Frequency Therapeutics — Hearing Loss Regeneration

Also looks like Dr. Chen is on the board of something called "Rescue Hearing Inc." Which I can't figure out. Is it a biotech? Private equity investing in biotech? Their website is pop up/virus hell btw. At least on mobile.

Edit: looks like there is already a thread on this company. Not much since 2017 but with Dr. Chen's results maybe we can expect more soon.

https://www.tinnitustalk.com/threads/rescue-hearing-inc.22828/
 
This paper is actually pretty amazing. It seems like this "one two punch" method could regenerate OHCs and IHCs and even some if the supporting structures. I will try to write Dr. Chen this week and ask him more...
I'm going to see if there are natural substances that can activate these 2 pathways. The targets are MYC and Notch1. Curcumin inhibits Notch1 but other stuff stops it from causing proliferation. Maybe co activating MYC with some other substance is the key.
 
I'm going to see if there are natural substances that can activate these 2 pathways. The targets are MYC and Notch1. Curcumin inhibits Notch1 but other stuff stops it from causing proliferation. Maybe co activating MYC with some other substance is the key.
If I understand it right, Dr. Chen's approach doesn't inhibit Notch at all but activates it instead simultaneously with another pathway. I will ask for clarification on that in my email, too.
 
If I understand it right, Dr. Chen's approach doesn't inhibit Notch at all but activates it instead simultaneously with another pathway. I will ask for clarification on that in my email, too.
Yes, I caught that too. Resveratrol activates Notch.

"Additionally, resveratrol is a potent activator of the Notch signaling pathway"
https://journals.plos.org/plosone/article?id=10.1371/journal.pone.0210607

MYC is an oncogene, that is a gene that when activated promotes cancer growth, so... I don't know about this one being an oral route.
 
Regarding Frequency, all that is new is the information in slides 79-80. We already knew informally that there was some hearing recovery; we now have a sense of how much, though a lot remains unknown to us.

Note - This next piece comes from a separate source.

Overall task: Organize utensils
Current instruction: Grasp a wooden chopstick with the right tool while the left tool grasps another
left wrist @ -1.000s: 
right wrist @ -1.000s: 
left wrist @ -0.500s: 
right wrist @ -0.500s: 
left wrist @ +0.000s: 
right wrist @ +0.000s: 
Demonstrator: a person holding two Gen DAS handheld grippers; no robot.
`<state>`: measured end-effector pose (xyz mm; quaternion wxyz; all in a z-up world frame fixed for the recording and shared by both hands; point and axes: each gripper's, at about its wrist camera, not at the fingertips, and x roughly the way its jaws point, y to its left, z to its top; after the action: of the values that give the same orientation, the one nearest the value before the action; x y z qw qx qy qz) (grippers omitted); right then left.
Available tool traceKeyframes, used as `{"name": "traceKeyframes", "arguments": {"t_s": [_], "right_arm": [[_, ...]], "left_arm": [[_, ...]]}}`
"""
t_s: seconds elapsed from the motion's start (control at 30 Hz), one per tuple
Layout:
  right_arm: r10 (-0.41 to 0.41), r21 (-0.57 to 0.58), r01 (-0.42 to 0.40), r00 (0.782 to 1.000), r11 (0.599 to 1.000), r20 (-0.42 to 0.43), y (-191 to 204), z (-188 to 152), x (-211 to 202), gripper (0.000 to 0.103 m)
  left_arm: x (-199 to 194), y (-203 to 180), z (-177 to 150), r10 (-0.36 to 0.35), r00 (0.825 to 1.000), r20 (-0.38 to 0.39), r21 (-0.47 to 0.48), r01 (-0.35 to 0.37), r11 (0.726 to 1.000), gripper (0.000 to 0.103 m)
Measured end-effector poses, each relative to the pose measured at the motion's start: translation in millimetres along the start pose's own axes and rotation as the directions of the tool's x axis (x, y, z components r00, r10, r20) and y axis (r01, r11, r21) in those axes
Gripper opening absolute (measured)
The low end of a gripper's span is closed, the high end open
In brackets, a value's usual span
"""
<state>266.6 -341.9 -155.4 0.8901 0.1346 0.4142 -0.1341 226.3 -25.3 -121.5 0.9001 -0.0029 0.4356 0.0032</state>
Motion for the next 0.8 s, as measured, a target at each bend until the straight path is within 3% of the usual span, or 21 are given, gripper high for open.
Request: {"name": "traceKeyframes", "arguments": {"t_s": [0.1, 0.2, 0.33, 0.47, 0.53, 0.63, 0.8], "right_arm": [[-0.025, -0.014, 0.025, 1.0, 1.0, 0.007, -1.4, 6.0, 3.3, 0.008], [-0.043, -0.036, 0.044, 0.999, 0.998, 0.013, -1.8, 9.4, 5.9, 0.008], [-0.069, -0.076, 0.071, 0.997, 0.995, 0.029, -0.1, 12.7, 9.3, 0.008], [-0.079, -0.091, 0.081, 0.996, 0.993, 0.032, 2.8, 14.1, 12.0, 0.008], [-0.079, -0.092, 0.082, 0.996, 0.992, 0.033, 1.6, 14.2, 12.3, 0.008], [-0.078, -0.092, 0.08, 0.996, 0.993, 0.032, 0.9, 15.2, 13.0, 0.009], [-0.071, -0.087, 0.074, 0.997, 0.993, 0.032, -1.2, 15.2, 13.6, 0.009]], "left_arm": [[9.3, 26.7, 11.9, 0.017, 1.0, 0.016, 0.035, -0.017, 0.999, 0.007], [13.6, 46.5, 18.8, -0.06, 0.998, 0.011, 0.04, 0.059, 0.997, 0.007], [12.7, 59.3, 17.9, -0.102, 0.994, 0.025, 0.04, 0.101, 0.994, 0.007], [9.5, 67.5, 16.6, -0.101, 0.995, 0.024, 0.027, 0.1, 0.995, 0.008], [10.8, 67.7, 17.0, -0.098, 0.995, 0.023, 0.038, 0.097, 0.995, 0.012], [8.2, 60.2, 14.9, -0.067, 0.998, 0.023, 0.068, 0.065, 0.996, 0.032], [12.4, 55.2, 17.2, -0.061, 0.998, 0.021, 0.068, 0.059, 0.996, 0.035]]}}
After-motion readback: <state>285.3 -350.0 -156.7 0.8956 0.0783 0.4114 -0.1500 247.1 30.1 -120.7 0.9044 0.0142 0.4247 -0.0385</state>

Since the treatment was CHIR and VPA without a gamma secretase inhibitor, we know this is a test of the idea that we can restart the process of inducing division in supporting cells and let nature take its course from there in differentiating some of them into hair cells.

In this experiment, it looks like thresholds improve by maybe a bit more than 10 dB for the treatment group compared to about 4 dB or so for controls (first graph on page 79). Except at the highest frequencies these differences are statistically significant. It is good that they have shown some improvement, but 6-7 dB improvement over control is by no means earthshaking. It's a bit concerning that the treatment effect was smaller at high frequencies (given we typically have high frequency losses that are greater than low frequencies losses), but this looks like a function of some weird results for the controls. Unfortunately the pattern of damage was different between treatments and controls at 24 hours and the controls showed a somewhat weird pattern of recovery. All of this is likely due to small sample sizes, and it would have been nice to know the sample sizes.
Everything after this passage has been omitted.